**EXERCISE**: Quote exactly and only this range of lines in the data below: the line that holds "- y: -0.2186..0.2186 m" to the line that holds "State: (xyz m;", both included.

**DATASET SECTION**:

════════════════════

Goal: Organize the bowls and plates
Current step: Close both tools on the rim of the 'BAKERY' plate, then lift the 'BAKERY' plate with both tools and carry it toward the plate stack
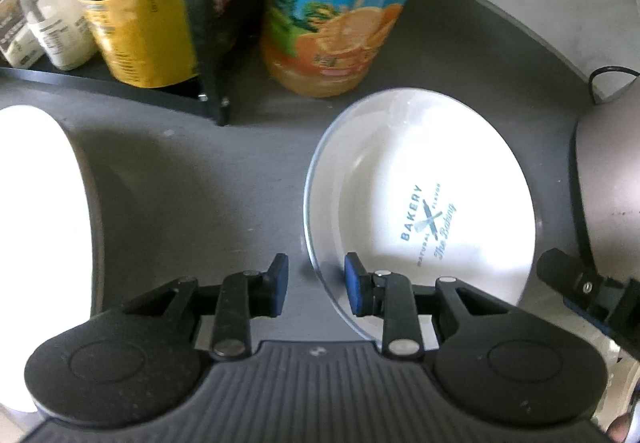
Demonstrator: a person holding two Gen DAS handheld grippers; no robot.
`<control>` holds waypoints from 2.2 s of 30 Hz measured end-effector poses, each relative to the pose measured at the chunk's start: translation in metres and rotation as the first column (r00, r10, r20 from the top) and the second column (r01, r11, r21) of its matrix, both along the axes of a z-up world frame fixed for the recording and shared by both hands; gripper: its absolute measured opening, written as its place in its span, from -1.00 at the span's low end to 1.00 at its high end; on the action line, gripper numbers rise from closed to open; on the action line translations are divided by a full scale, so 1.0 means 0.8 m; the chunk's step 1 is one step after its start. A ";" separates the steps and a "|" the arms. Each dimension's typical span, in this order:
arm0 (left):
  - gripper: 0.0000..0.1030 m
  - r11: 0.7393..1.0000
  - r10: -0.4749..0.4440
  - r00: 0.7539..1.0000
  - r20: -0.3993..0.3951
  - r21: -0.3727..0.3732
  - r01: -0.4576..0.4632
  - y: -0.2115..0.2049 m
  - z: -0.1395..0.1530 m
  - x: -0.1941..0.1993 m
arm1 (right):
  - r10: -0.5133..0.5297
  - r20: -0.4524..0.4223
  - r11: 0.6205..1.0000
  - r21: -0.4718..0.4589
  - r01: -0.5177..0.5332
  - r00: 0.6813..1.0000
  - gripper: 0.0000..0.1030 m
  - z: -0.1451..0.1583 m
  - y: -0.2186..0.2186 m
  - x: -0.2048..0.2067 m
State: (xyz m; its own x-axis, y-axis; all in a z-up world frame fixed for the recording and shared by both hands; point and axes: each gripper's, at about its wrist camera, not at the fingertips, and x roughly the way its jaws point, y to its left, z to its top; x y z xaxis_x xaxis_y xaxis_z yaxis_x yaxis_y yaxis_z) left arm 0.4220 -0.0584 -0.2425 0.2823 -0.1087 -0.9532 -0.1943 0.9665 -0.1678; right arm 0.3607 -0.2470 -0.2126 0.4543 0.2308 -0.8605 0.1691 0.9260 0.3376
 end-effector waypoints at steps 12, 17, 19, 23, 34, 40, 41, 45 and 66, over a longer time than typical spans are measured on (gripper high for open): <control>-0.48 0.999 0.036 0.999 -0.003 0.023 -0.036 0.025 0.002 0.007 | 0.075 -0.094 0.997 0.025 -0.073 0.993 0.15 -0.022 0.016 0.017; -0.54 0.998 0.061 0.998 0.002 -0.009 -0.061 0.023 -0.005 0.008 | 0.054 -0.133 0.998 0.045 -0.048 0.990 -0.03 -0.031 0.004 0.026; -0.55 0.998 0.065 0.998 0.004 -0.014 -0.065 0.022 -0.006 0.010 | 0.052 -0.148 0.998 0.054 -0.044 0.988 -0.08 -0.036 0.000 0.030; -0.62 0.997 0.074 0.997 0.007 -0.025 -0.074 0.020 -0.007 0.014 | 0.046 -0.161 0.997 0.066 -0.036 0.986 -0.14 -0.041 -0.005 0.038; -0.63 0.997 0.072 0.997 0.023 -0.024 -0.072 0.017 -0.008 0.025 | 0.093 -0.231 0.996 0.026 -0.090 0.968 -0.27 -0.057 0.014 0.067; -0.63 0.998 0.061 0.998 0.017 -0.030 -0.061 0.020 -0.007 0.028 | 0.107 -0.244 0.994 0.007 -0.109 0.964 -0.56 -0.062 0.021 0.077; -0.64 0.998 0.062 0.998 0.015 -0.030 -0.062 0.020 -0.008 0.029 | 0.119 -0.238 0.992 0.000 -0.123 0.964 -0.56 -0.063 0.023 0.078; -0.64 0.998 0.062 0.998 0.014 -0.020 -0.062 0.021 -0.005 0.027 | 0.145 -0.225 0.989 0.007 -0.148 0.963 -0.59 -0.062 0.026 0.073; -0.77 0.991 0.101 0.994 0.031 -0.091 -0.098 0.056 0.010 0.003 | 0.154 -0.098 0.987 0.063 -0.148 0.983 -0.80 -0.031 0.016 0.037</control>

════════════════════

**YOUR RESPONSE**:
  - y: -0.2186..0.2186 m
  - x: -0.2048..0.2067 m
State: (xyz m; its own x-axis, y-axis; all in a z-up world frame fixed for the recording and shared by both hands; point and axes: each gripper's, at about its wrist camera, not at the fingertips, and x roughly the way its jaws point, y to its left, z to its top; x y z xaxis_x xaxis_y xaxis_z yaxis_x yaxis_y yaxis_z) left arm 0.4220 -0.0584 -0.2425 0.2823 -0.1087 -0.9532 -0.1943 0.9665 -0.1678; right arm 0.3607 -0.2470 -0.2126 0.4543 0.2308 -0.8605 0.1691 0.9260 0.3376

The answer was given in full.